**THE PROBLEM**
Among the entries below, copy every line that carries the word "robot".

**STUDY MATERIAL**
--
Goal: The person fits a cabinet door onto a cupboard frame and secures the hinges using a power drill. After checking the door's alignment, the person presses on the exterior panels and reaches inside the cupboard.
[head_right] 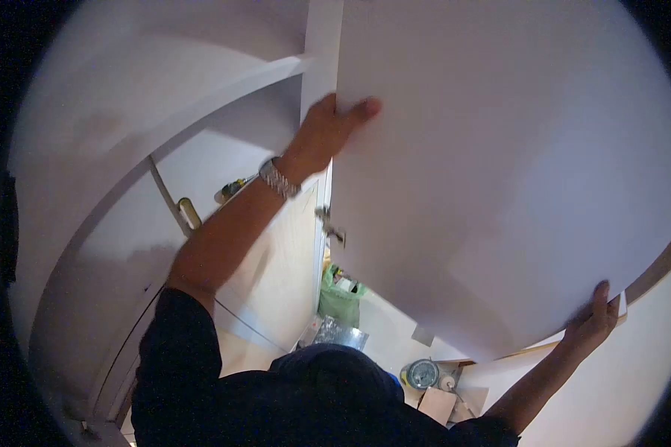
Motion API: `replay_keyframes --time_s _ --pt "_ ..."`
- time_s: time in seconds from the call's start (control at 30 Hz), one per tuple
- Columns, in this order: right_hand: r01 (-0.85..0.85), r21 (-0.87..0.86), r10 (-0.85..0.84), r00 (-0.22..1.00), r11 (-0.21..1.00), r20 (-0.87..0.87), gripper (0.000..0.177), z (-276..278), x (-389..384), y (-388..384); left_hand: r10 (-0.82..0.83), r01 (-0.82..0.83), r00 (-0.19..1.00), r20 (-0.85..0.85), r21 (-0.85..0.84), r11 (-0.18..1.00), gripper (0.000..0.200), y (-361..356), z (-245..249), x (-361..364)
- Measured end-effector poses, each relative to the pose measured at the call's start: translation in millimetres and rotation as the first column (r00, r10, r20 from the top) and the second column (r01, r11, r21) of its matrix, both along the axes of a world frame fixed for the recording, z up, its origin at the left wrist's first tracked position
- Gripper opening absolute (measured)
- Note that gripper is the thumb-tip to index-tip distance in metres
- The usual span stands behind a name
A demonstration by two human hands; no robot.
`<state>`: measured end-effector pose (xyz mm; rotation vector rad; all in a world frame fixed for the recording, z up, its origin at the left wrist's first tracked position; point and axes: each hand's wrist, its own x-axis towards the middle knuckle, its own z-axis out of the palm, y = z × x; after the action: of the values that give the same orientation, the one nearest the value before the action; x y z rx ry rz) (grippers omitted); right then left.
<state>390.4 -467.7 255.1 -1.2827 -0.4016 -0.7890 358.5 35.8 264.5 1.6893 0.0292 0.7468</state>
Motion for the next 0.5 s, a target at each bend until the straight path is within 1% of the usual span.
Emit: replay_keyframes --time_s 0.03,0.07,0.13,0.17,0.27,0.3,0.33,0.4,0.5 --pt "-0.094 0.064 0.092 0.995 0.994 0.03 0.037 3.4 4.4 2.3 0.01 -0.01 1.0 -0.002 0.037 0.999 0.066 7.2 11.4 -0.2" --pt "-0.075 0.095 0.072 0.997 0.993 0.028 0.036 6.5 10.0 5.9 0.021 -0.021 1.0 0.0 0.077 0.997 0.068 14.2 21.4 0.6" --pt "-0.025 0.159 0.022 1.0 0.987 0.021 0.034 9.8 17.8 10.9 0.001 -0.006 0.999 0.051 0.097 0.995 0.069 22.1 38.6 -3.0" --pt "-0.106 0.172 0.101 0.994 0.979 0.034 0.031 11.0 21.9 12.3 -0.011 0.003 0.997 0.079 0.107 0.994 0.069 25.6 44.9 -2.4" --pt "-0.11 0.235 0.109 0.994 0.966 0.015 0.03 17.9 26.1 24.6 0.032 -0.051 0.991 0.126 0.147 0.988 0.071 32.0 61.6 9.6" --pt "-0.197 0.244 0.186 0.98 0.95 0.065 0.027 17.0 31.2 27.6 0.018 -0.04 0.99 0.139 0.155 0.987 0.069 34.7 66.5 11.8" --pt "-0.17 0.239 0.158 0.985 0.956 0.068 0.027 18.7 35.5 32.9 0.129 -0.167 0.977 0.167 0.238 0.957 0.075 39.1 73.2 15.9" --pt "-0.109 0.228 0.095 0.993 0.968 0.074 0.025 22.8 36.3 42.2 0.327 -0.402 0.912 0.249 0.383 0.832 0.088 38.9 87.3 19.5" --pt "-0.186 0.196 0.163 0.979 0.963 0.125 0.026 19.7 56.7 36.7 0.124 -0.148 0.986 0.109 0.244 0.958 0.079 32.4 106.6 6.7"
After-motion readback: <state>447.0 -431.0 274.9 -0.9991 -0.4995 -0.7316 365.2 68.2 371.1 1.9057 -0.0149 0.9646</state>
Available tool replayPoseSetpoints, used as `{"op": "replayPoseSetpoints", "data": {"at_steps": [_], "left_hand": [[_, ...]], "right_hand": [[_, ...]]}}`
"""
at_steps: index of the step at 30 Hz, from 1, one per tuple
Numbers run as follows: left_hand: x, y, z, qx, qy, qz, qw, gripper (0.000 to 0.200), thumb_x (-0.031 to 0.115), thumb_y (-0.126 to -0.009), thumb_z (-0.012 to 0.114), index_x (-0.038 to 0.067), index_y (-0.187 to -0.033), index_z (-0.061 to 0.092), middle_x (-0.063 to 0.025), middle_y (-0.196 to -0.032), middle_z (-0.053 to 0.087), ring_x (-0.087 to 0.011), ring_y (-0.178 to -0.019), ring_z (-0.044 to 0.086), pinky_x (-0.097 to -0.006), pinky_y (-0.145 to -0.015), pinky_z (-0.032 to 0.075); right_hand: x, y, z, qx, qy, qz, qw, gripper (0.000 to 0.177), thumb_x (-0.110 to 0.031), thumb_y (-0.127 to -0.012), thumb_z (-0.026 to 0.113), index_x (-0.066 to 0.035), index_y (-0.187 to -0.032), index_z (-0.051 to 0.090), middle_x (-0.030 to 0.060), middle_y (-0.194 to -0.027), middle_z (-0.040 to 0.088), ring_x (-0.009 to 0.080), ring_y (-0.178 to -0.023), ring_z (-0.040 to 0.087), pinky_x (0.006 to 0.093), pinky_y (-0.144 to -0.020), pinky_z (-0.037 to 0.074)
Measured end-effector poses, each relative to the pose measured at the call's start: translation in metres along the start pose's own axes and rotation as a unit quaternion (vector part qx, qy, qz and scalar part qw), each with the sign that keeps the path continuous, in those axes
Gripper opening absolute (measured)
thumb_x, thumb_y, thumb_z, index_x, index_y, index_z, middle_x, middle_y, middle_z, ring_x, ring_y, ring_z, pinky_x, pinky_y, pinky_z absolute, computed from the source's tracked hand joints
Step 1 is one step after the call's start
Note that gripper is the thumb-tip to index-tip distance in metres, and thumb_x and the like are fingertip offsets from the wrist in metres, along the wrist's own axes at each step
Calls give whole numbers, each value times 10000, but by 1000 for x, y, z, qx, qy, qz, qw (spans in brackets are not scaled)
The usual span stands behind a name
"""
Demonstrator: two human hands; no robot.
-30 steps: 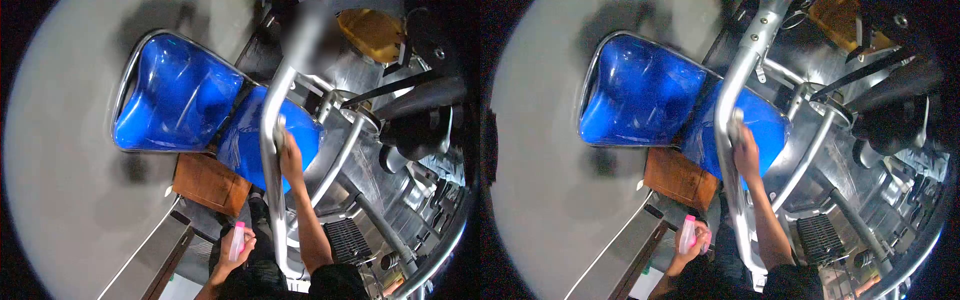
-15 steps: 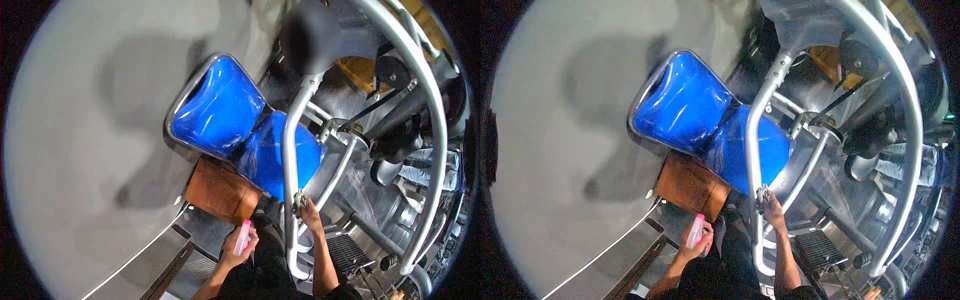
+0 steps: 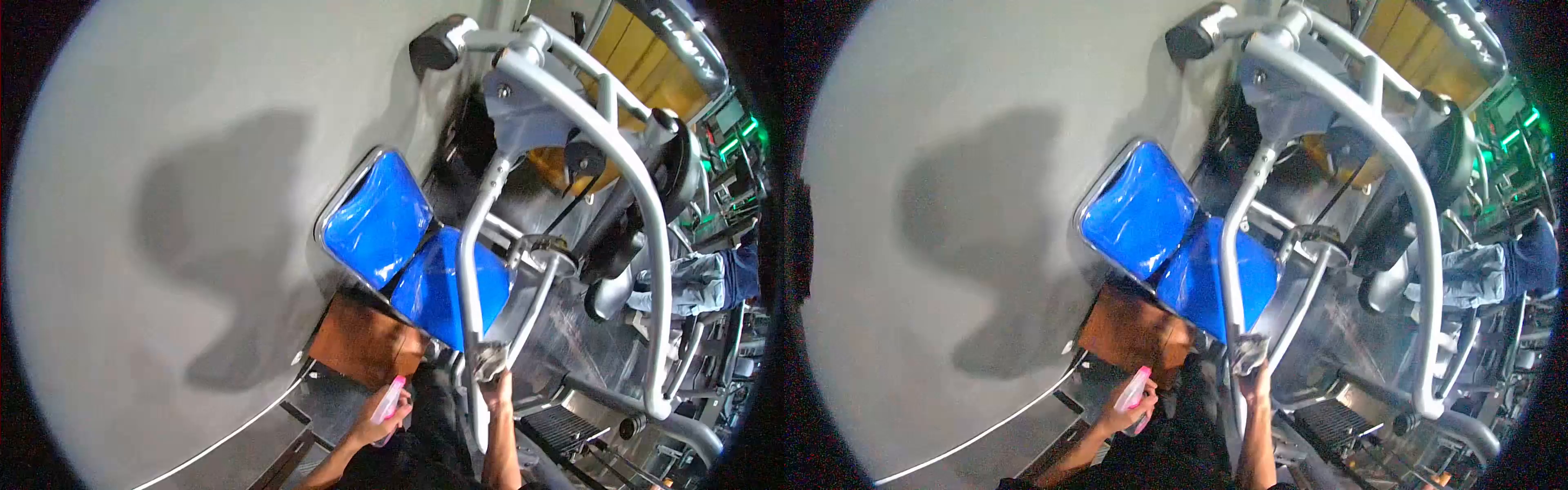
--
**OUTPUT FOR THIS TASK**
A demonstration by two human hands; no robot.
Demonstrator: two human hands; no robot.

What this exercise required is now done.